AVerImaTeC: A Dataset for Automatic Verification of Image-Text Claims with Evidence from the Web
Journal:
arXiv
Published Date:
May 23, 2025
Abstract
Textual claims are often accompanied by images to enhance their credibility
and spread on social media, but this also raises concerns about the spread of
misinformation. Existing datasets for automated verification of image-text
claims remain limited, as they often consist of synthetic claims and lack
evidence annotations to capture the reasoning behind the verdict. In this work,
we introduce AVerImaTeC, a dataset consisting of 1,297 real-world image-text
claims. Each claim is annotated with question-answer (QA) pairs containing
evidence from the web, reflecting a decomposed reasoning regarding the verdict.

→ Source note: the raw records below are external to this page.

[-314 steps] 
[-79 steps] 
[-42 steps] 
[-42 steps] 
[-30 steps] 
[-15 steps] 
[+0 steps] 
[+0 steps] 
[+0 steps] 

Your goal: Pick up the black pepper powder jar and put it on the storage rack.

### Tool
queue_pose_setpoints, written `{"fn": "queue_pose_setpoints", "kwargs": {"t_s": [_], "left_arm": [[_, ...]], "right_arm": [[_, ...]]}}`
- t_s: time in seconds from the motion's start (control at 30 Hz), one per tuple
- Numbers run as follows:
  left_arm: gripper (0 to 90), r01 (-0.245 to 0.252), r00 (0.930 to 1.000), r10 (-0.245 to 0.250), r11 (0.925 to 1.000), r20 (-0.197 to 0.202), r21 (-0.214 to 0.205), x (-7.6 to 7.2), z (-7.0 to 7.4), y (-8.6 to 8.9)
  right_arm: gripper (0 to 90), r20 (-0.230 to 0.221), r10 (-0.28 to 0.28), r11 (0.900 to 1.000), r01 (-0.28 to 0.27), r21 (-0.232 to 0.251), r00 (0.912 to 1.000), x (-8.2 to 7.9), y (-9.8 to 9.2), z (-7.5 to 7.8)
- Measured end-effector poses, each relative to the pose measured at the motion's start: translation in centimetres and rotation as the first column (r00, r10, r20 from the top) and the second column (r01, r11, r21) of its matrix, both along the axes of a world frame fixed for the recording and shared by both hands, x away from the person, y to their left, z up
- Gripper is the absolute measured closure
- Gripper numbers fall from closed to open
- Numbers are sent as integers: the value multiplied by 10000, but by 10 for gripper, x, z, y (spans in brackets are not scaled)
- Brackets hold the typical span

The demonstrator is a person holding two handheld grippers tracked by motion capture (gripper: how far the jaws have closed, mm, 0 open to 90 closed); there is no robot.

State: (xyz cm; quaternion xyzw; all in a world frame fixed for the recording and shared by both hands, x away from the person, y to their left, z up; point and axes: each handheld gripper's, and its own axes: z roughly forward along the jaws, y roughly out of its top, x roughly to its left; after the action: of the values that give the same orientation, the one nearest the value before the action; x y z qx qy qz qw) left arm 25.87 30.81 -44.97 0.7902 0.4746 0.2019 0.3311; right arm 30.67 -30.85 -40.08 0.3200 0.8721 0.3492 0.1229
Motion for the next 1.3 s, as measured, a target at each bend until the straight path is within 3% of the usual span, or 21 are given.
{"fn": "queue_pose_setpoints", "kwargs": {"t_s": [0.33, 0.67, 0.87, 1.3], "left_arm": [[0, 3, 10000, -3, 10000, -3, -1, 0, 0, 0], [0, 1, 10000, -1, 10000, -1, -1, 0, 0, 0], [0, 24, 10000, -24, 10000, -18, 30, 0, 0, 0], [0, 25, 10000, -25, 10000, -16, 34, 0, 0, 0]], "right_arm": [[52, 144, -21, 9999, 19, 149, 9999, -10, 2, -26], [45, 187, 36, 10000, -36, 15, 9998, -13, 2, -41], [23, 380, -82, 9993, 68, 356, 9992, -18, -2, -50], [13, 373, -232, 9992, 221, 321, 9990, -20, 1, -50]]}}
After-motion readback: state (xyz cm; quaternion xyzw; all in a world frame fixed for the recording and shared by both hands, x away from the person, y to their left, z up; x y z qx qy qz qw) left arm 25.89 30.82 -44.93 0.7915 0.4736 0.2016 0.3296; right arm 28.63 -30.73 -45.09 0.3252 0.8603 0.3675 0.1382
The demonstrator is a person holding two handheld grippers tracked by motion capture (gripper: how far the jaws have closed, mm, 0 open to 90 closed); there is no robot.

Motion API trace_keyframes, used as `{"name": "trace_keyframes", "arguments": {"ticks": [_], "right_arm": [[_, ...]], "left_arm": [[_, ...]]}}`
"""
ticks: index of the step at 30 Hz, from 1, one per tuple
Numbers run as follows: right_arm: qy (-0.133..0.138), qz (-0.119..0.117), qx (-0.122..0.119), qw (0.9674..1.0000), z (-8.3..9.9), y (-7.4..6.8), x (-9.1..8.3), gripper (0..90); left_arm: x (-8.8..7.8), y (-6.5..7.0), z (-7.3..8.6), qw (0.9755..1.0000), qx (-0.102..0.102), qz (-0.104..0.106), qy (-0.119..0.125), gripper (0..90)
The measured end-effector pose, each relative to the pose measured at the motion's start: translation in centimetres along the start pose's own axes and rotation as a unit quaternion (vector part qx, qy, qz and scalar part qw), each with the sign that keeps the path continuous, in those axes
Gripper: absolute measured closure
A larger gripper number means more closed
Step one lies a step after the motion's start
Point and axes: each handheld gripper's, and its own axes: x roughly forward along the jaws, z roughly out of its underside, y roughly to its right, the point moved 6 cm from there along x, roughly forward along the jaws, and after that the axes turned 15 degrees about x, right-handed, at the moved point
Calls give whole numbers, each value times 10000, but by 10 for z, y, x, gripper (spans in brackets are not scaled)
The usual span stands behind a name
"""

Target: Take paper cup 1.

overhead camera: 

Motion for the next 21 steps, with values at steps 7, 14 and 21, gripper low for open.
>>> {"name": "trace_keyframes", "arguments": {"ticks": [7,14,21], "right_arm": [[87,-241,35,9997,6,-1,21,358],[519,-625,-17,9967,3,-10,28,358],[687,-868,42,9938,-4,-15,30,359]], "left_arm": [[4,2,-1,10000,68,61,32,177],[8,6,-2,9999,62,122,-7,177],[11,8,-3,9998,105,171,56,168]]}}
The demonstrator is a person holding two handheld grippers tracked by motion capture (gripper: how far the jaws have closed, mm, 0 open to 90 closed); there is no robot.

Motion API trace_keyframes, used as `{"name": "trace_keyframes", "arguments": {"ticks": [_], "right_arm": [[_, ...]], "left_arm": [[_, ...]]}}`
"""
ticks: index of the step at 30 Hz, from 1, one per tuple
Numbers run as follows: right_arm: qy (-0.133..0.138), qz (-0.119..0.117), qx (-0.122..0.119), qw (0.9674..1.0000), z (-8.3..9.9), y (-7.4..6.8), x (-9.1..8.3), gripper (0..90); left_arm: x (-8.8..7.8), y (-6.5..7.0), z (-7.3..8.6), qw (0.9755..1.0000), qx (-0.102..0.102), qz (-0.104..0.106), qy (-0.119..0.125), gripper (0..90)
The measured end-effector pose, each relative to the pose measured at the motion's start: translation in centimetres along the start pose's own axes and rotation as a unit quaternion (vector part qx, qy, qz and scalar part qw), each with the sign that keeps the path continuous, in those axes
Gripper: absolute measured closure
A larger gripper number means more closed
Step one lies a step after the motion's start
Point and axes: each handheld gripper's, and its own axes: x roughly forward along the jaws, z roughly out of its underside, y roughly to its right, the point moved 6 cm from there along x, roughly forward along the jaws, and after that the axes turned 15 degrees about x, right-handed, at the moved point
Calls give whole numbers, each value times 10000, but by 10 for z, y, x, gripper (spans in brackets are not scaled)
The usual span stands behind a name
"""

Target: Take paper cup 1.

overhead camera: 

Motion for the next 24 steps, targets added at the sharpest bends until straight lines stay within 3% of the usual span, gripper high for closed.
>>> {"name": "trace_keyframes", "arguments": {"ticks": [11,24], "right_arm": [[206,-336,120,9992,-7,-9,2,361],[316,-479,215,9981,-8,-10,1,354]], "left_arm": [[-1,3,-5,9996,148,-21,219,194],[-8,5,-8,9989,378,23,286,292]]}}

We mitigate common challenges in fact-checking datasets such as contextual
dependence, temporal leakage, and evidence insufficiency, via claim
normalization, temporally constrained evidence annotation, and a two-stage
sufficiency check. We assess the consistency of the annotation in AVerImaTeC
via inter-annotator studies, achieving a $\kappa=0.742$ on verdicts and
$74.7\%$ consistency on QA pairs. We also propose a novel evaluation method for
evidence retrieval and conduct extensive experiments to establish baselines for
verifying image-text claims using open-web evidence.